◆ Work to complete:
The whole listing is to be retyped exactly as it appears.

◆ Input data:
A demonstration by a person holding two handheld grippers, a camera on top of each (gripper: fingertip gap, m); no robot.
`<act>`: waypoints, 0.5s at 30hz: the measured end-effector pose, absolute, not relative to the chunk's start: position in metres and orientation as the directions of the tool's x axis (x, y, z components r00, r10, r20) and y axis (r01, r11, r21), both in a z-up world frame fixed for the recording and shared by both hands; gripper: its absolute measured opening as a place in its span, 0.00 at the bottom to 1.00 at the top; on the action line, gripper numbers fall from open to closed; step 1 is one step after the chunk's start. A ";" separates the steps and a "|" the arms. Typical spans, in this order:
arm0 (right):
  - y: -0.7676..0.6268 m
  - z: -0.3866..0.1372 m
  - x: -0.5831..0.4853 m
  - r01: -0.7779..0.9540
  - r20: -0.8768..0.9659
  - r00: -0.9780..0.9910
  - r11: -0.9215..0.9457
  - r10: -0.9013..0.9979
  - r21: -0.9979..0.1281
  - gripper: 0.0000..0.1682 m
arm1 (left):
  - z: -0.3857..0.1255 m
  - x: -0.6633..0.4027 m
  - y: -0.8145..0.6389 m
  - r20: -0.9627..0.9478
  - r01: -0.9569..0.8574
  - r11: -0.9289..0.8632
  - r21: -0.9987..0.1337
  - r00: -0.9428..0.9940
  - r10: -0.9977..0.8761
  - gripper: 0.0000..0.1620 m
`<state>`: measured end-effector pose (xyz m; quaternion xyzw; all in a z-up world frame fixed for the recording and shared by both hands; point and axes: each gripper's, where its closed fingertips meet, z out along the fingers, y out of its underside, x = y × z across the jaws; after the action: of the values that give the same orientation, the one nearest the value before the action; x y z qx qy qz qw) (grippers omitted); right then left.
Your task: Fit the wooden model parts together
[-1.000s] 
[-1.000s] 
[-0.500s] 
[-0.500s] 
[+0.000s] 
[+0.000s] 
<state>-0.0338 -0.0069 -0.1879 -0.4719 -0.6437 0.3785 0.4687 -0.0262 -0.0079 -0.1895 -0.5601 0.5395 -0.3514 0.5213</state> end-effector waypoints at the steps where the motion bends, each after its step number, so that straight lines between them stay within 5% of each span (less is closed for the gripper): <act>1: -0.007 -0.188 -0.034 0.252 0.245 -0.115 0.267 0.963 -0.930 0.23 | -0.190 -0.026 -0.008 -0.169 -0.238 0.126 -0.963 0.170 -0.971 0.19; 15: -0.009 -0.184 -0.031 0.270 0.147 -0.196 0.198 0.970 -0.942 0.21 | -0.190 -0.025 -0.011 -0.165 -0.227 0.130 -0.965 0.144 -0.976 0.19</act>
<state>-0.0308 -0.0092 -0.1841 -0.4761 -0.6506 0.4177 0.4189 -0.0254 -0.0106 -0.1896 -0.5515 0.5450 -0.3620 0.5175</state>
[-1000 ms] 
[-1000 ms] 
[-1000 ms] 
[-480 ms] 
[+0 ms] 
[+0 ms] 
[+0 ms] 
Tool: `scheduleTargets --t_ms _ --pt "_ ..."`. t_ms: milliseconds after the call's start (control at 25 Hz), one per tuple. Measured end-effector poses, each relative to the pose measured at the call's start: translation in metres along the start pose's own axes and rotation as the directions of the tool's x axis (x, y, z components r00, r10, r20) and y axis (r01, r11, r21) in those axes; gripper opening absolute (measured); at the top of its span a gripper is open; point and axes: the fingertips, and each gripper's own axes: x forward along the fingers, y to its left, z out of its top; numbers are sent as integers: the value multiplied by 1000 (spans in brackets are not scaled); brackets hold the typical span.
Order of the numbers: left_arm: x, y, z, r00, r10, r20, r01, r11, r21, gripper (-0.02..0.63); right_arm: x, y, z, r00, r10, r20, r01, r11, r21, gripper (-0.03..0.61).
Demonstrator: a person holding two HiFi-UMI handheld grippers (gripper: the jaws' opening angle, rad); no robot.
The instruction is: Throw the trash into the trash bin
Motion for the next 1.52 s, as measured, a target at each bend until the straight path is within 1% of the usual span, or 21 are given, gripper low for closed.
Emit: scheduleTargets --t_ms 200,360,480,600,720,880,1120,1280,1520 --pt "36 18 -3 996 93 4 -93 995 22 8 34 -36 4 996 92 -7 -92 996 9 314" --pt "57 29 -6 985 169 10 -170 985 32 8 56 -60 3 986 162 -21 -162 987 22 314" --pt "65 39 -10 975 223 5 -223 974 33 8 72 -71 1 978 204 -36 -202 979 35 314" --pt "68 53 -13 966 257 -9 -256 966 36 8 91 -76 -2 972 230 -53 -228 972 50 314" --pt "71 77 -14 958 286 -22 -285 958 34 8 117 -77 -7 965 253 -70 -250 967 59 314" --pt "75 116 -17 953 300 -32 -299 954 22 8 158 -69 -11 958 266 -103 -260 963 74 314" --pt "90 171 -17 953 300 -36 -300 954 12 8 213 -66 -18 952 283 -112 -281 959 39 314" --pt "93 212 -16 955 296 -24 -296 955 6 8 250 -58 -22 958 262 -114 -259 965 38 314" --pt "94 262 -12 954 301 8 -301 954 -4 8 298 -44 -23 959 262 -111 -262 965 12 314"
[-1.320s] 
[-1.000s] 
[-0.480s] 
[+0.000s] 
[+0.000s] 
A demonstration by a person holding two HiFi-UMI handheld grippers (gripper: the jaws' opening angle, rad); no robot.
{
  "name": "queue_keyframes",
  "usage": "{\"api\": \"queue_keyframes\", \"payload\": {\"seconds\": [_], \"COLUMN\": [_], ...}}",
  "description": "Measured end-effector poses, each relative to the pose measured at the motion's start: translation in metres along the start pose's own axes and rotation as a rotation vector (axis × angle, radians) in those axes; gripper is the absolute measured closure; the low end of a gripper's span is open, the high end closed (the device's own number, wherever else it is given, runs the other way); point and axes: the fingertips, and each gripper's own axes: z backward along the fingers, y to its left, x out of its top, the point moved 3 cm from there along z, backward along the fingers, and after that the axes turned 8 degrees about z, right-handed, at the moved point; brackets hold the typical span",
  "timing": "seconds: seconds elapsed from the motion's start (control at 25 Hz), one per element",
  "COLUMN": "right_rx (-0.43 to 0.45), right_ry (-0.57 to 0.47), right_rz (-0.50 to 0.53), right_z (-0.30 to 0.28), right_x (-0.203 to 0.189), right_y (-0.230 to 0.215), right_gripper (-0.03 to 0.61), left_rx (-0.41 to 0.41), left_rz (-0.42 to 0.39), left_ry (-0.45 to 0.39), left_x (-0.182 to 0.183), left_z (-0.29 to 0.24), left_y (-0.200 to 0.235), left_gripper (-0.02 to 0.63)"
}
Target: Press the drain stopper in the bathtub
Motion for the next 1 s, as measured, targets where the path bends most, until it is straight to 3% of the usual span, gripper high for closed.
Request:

◆ The answer:
A demonstration by a person holding two handheld grippers, a camera on top of each (gripper: fingertip gap, m); no robot.
`<act>`: waypoints, 0.5s at 30hz: the measured end-effector pose, absolute, not relative to the chunk's start: position in metres and orientation as the directions of the tool's x axis (x, y, z components r00, r10, r20) and y axis (r01, r11, r21), both in a z-up world frame fixed for the recording and shared by both hands; gripper: its absolute measured opening as a place in its span, 0.00 at the bottom to 1.00 at the top; on the action line, gripper numbers fall from open to closed; step 1 is one step after the chunk's start. A ";" separates the steps and a "|" the arms. Typical spans, in this order:
arm0 (right):
  - y: -0.7676..0.6268 m
  - z: -0.3866..0.1372 m
  - x: -0.5831..0.4853 m
  - r01: -0.7779..0.9540
  - r20: -0.8768..0.9659
  - r00: -0.9780..0.9910
  - r11: -0.9215..0.9457
  - r10: -0.9013..0.9979
  - r21: -0.9979..0.1281
  - gripper: 0.0000..0.1682 m
arm1 (left):
  - z: -0.3857..0.1255 m
  - x: -0.6633..0.4027 m
  - y: -0.8145..0.6389 m
  - r20: -0.9627..0.9478
  - r01: -0.9569..0.8574
  - r11: -0.9289..0.8632
  - r21: -0.9987..0.1337
  - r00: -0.9428..0.9940
  - r10: -0.9977..0.8761
  - gripper: 0.0000..0.1620 m
`<state>`: measured end-effector pose (xyz m; quaternion xyzw; all in a z-up world frame fixed for the recording and shared by both hands; point and axes: each gripper's, where its closed fingertips meet, z out along the fingers, y out of its underside, x = y × z across the jaws; after the action: of the values that give the same orientation, the one nearest the value before the action; x y z qx qy qz qw) (grippers omitted); right then left.
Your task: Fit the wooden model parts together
[-1.000s] 
[-1.000s] 
[-0.500s] 
[-0.500s] 
[+0.000s] 
[+0.000s] 
<state>-0.0338 -0.0069 -0.1879 -0.4719 -0.6437 0.3785 0.4687 -0.0262 -0.0079 -0.1895 -0.5601 0.5395 -0.3514 0.5213</state> end-effector waypoints at the steps where the motion bends, each after its step number, so that straight lines between them stay within 5% of each span (less is closed for the gripper): <act>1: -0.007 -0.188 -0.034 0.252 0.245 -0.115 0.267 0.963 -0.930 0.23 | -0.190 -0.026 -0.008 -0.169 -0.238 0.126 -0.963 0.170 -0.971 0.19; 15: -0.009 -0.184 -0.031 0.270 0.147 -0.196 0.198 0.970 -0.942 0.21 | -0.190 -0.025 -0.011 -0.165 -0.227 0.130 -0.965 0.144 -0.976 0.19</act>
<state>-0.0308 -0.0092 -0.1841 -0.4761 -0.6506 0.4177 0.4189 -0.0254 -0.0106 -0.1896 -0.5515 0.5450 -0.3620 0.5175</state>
[-1000 ms] 
[-1000 ms] 
[-1000 ms] 
[-480 ms] 
[+0 ms] 
[+0 ms] 
[+0 ms] 
Tool: `scheduleTargets --t_ms _ --pt "_ ..."`. t_ms: milliseconds after the call's start (control at 25 Hz), one per tuple. Measured end-effector poses, each relative to the pose measured at the call's start: translation in metres along the start pose's own axes and rotation as the directions of the tool's x axis (x, y, z components r00, r10, r20) and y axis (r01, r11, r21) in those axes; gripper opening absolute (measured); at the top of its span a gripper is open; point and axes: the fingertips, and each gripper's own axes: x forward along the fingers, y to its left, z out of its top; numbers are sent as integers: the value multiplied by 1000 (spans in brackets are not scaled); brackets hold the typical span.
Order of the numbers: left_arm: x, y, z, r00, r10, r20, r01, r11, r21, gripper (-0.02..0.63); right_arm: x, y, z, r00, r10, r20, r01, r11, r21, gripper (-0.03..0.61).
Demonstrator: a person holding two HiFi-UMI handheld grippers (gripper: the jaws' opening angle, rad); no robot.
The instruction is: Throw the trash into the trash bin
Motion for the next 1.52 s, as measured, a target at each bend until the straight path is within 1% of the usual span, or 21 are given, gripper low for closed.
Emit: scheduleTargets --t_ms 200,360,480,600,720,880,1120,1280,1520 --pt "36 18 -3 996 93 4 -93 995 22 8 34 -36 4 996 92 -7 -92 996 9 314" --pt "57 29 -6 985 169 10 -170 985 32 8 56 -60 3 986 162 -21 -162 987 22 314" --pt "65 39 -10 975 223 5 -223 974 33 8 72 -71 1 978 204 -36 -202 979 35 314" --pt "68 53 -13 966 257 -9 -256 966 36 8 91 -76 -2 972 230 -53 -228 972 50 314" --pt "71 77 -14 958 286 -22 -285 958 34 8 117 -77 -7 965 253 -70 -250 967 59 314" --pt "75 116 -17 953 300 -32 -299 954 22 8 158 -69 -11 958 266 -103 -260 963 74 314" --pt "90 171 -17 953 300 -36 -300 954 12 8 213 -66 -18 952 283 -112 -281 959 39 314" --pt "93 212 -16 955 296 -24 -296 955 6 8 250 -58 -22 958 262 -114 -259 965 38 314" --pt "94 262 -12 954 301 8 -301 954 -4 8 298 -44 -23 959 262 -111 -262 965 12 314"
[-1.320s] 
[-1.000s] 
[-0.480s] 
[+0.000s] 
[+0.000s] 
A demonstration by a person holding two HiFi-UMI handheld grippers (gripper: the jaws' opening angle, rad); no robot.
{
  "name": "queue_keyframes",
  "usage": "{\"api\": \"queue_keyframes\", \"payload\": {\"seconds\": [_], \"COLUMN\": [_], ...}}",
  "description": "Measured end-effector poses, each relative to the pose measured at the motion's start: translation in metres along the start pose's own axes and rotation as a rotation vector (axis × angle, radians) in those axes; gripper is the absolute measured closure; the low end of a gripper's span is open, the high end closed (the device's own number, wherever else it is given, runs the other way); point and axes: the fingertips, and each gripper's own axes: z backward along the fingers, y to its left, x out of its top, the point moved 3 cm from there along z, backward along the fingers, and after that the axes turned 8 degrees about z, right-handed, at the moved point; brackets hold the typical span",
  "timing": "seconds: seconds elapsed from the motion's start (control at 25 Hz), one per element",
  "COLUMN": "right_rx (-0.43 to 0.45), right_ry (-0.57 to 0.47), right_rz (-0.50 to 0.53), right_z (-0.30 to 0.28), right_x (-0.203 to 0.189), right_y (-0.230 to 0.215), right_gripper (-0.03 to 0.61), left_rx (-0.41 to 0.41), left_rz (-0.42 to 0.39), left_ry (-0.45 to 0.39), left_x (-0.182 to 0.183), left_z (-0.29 to 0.24), left_y (-0.200 to 0.235), left_gripper (-0.02 to 0.63)"
}
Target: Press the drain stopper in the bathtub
Motion for the next 1 s, as measured, targets where the path bends most, until it is straight to 3% of the usual span, gripper high for closed.
Request:

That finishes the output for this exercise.